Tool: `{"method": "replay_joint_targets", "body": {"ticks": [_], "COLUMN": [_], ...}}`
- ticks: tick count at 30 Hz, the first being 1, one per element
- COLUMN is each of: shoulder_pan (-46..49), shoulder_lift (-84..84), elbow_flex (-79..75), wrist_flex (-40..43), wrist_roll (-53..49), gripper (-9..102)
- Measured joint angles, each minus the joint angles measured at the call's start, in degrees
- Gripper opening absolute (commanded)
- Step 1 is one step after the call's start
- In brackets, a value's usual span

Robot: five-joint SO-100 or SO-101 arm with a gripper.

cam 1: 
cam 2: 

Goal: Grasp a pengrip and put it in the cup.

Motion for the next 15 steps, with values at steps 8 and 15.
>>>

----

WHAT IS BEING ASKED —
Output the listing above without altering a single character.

RESPONSE TO THIS TASK —
Tool: `{"method": "replay_joint_targets", "body": {"ticks": [_], "COLUMN": [_], ...}}`
- ticks: tick count at 30 Hz, the first being 1, one per element
- COLUMN is each of: shoulder_pan (-46..49), shoulder_lift (-84..84), elbow_flex (-79..75), wrist_flex (-40..43), wrist_roll (-53..49), gripper (-9..102)
- Measured joint angles, each minus the joint angles measured at the call's start, in degrees
- Gripper opening absolute (commanded)
- Step 1 is one step after the call's start
- In brackets, a value's usual span

Robot: five-joint SO-100 or SO-101 arm with a gripper.

cam 1: 
cam 2: 

Goal: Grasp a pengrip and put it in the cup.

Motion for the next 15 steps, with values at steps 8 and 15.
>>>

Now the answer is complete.